* **WHAT THIS TASK INVOLVES**
Each line from the start of the records through the line containing "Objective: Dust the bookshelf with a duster" is to be transcribed exactly, and no other line is to be included.

* **GIVEN RECORDS**
····················

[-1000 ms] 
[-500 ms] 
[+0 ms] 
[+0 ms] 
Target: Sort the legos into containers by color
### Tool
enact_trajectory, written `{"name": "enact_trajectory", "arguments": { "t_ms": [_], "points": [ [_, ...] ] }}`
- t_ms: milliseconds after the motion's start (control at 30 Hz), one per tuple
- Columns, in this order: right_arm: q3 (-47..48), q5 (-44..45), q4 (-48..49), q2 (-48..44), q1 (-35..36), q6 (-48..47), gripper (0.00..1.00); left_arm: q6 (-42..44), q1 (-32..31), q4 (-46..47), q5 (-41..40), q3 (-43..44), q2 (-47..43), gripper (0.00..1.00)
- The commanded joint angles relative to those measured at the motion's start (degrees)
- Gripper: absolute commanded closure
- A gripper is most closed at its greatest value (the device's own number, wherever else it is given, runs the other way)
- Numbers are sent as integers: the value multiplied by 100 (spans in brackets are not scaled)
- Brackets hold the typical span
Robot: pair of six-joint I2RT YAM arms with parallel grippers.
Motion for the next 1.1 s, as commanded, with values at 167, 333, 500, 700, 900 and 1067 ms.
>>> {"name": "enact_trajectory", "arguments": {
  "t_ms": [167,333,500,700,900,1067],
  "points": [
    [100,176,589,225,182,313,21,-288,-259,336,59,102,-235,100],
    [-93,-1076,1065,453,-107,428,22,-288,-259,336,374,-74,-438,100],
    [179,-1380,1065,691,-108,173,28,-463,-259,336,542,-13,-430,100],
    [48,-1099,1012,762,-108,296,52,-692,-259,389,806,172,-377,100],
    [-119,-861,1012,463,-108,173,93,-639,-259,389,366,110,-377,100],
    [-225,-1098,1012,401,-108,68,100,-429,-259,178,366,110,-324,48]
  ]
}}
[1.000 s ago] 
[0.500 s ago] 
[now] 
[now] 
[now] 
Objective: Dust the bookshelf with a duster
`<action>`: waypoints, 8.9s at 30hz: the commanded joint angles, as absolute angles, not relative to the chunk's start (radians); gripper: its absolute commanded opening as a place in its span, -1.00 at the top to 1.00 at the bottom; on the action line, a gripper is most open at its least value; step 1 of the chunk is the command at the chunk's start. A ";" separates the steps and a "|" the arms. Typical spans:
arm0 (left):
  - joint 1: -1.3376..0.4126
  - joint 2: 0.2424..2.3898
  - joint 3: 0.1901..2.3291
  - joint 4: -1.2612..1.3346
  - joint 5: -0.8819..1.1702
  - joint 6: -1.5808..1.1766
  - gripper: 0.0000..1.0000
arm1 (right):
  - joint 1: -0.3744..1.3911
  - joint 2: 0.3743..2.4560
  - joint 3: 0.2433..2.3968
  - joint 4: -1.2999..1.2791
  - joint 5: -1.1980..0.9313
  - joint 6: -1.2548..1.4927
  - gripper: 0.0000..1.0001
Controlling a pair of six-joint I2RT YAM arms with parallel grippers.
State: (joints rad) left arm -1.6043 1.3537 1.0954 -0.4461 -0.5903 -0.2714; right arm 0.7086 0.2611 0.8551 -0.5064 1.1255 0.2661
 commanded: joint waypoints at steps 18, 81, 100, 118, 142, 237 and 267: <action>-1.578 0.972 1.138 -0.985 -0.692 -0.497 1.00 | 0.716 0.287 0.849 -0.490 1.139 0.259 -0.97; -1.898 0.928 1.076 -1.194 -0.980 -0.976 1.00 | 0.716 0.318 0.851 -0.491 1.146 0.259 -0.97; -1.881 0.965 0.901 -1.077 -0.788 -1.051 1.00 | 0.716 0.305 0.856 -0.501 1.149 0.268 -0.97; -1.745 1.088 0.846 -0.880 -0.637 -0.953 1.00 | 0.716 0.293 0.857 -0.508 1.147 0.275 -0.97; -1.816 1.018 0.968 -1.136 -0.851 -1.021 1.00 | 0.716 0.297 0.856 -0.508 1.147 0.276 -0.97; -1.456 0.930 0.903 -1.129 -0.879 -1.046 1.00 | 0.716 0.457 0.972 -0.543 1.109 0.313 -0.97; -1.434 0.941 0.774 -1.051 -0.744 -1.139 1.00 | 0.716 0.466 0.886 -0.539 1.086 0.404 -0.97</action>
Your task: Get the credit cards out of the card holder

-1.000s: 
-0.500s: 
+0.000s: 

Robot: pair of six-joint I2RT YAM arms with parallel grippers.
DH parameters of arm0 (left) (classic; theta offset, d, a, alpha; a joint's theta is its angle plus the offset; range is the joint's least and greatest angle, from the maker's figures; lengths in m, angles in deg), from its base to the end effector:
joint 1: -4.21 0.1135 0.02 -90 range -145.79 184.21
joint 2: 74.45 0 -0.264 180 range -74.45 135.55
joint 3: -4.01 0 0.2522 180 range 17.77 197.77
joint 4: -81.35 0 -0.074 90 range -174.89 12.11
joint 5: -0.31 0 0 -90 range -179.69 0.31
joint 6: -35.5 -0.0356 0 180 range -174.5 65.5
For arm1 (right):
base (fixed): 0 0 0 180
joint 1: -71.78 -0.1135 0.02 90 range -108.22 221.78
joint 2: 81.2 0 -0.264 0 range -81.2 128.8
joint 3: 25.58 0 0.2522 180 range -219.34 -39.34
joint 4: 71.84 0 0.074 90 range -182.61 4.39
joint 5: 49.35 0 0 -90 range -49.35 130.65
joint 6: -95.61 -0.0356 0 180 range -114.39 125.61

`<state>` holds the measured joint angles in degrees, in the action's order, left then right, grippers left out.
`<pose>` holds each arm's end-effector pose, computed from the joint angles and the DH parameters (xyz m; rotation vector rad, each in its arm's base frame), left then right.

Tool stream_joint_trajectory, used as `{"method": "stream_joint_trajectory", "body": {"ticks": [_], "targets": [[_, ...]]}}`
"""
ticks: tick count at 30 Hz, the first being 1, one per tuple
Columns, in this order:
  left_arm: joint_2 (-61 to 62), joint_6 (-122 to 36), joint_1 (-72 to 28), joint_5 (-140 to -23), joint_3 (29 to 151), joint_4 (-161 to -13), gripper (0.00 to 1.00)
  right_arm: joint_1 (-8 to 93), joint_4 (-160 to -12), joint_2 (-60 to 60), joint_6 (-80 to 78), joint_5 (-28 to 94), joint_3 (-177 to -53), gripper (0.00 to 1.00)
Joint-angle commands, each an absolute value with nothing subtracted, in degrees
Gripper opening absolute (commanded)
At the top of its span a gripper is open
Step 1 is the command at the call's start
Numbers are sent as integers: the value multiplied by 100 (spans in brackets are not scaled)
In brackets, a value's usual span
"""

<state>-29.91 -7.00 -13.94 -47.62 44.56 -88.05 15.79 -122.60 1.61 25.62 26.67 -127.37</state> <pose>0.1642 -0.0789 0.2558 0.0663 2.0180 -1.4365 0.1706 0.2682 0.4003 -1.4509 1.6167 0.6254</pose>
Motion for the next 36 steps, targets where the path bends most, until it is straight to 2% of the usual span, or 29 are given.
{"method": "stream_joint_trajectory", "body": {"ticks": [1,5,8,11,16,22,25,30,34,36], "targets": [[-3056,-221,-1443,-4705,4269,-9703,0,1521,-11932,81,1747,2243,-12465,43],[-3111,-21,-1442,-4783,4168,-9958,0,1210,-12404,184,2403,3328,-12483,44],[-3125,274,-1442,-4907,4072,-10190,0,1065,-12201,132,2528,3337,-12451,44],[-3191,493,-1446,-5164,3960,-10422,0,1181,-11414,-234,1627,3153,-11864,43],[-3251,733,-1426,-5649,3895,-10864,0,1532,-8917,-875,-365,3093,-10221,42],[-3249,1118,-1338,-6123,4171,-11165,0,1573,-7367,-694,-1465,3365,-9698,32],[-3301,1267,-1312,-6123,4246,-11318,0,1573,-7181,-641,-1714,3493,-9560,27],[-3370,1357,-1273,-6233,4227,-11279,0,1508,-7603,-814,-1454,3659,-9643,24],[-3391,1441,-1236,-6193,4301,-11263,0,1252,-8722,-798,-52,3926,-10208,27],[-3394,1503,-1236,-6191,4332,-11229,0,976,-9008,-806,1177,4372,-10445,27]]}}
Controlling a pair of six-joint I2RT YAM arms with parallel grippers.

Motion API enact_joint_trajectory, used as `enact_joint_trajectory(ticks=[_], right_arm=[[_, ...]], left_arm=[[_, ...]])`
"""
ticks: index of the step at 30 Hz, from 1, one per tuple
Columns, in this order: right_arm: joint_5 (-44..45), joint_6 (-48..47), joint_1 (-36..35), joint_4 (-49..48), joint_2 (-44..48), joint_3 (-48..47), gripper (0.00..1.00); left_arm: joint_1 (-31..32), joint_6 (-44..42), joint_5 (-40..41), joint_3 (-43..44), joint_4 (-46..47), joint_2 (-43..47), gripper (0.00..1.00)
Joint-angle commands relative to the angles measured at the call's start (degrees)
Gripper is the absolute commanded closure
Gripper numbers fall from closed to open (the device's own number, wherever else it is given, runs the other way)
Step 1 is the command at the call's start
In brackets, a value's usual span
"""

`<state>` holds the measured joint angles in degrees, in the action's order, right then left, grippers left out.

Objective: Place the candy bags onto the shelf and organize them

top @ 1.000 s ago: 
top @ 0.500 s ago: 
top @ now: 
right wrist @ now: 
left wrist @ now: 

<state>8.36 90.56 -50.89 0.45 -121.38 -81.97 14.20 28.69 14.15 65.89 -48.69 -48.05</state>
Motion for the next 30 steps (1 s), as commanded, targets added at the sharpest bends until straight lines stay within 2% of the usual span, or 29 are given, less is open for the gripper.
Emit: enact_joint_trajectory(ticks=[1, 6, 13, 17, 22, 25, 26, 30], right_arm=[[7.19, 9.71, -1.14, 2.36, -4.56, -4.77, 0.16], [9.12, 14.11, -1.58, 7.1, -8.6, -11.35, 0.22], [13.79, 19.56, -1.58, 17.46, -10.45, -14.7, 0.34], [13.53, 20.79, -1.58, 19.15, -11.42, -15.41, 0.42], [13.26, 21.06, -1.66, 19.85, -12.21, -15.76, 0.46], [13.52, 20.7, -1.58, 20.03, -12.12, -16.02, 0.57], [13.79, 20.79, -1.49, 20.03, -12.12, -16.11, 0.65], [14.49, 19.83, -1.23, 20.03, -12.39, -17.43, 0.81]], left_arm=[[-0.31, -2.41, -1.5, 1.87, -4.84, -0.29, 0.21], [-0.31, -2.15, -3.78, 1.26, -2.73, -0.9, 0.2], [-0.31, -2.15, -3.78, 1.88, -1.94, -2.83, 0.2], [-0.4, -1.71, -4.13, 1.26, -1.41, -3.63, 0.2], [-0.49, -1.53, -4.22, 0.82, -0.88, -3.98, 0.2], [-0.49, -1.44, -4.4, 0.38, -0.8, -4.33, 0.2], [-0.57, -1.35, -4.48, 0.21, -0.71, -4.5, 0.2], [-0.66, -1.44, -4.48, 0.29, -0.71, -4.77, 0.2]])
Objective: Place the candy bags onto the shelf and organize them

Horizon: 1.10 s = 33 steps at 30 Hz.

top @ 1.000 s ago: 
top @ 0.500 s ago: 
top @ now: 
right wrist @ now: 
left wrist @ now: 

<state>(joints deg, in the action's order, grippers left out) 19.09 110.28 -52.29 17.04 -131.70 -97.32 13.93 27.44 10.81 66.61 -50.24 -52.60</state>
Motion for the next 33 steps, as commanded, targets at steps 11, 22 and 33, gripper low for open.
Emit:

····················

* **ANSWER TO THIS EXERCISE**
[-1000 ms] 
[-500 ms] 
[+0 ms] 
[+0 ms] 
Target: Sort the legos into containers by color
### Tool
enact_trajectory, written `{"name": "enact_trajectory", "arguments": { "t_ms": [_], "points": [ [_, ...] ] }}`
- t_ms: milliseconds after the motion's start (control at 30 Hz), one per tuple
- Columns, in this order: right_arm: q3 (-47..48), q5 (-44..45), q4 (-48..49), q2 (-48..44), q1 (-35..36), q6 (-48..47), gripper (0.00..1.00); left_arm: q6 (-42..44), q1 (-32..31), q4 (-46..47), q5 (-41..40), q3 (-43..44), q2 (-47..43), gripper (0.00..1.00)
- The commanded joint angles relative to those measured at the motion's start (degrees)
- Gripper: absolute commanded closure
- A gripper is most closed at its greatest value (the device's own number, wherever else it is given, runs the other way)
- Numbers are sent as integers: the value multiplied by 100 (spans in brackets are not scaled)
- Brackets hold the typical span
Robot: pair of six-joint I2RT YAM arms with parallel grippers.
Motion for the next 1.1 s, as commanded, with values at 167, 333, 500, 700, 900 and 1067 ms.
>>> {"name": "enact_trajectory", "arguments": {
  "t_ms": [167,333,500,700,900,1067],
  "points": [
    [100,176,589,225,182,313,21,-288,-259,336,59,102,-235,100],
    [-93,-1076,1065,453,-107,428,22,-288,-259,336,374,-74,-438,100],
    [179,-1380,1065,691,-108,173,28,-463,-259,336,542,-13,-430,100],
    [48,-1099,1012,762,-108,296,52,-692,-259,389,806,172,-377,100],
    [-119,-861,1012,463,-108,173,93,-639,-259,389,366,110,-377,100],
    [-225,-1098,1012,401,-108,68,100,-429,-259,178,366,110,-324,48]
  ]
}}
[1.000 s ago] 
[0.500 s ago] 
[now] 
[now] 
[now] 
Objective: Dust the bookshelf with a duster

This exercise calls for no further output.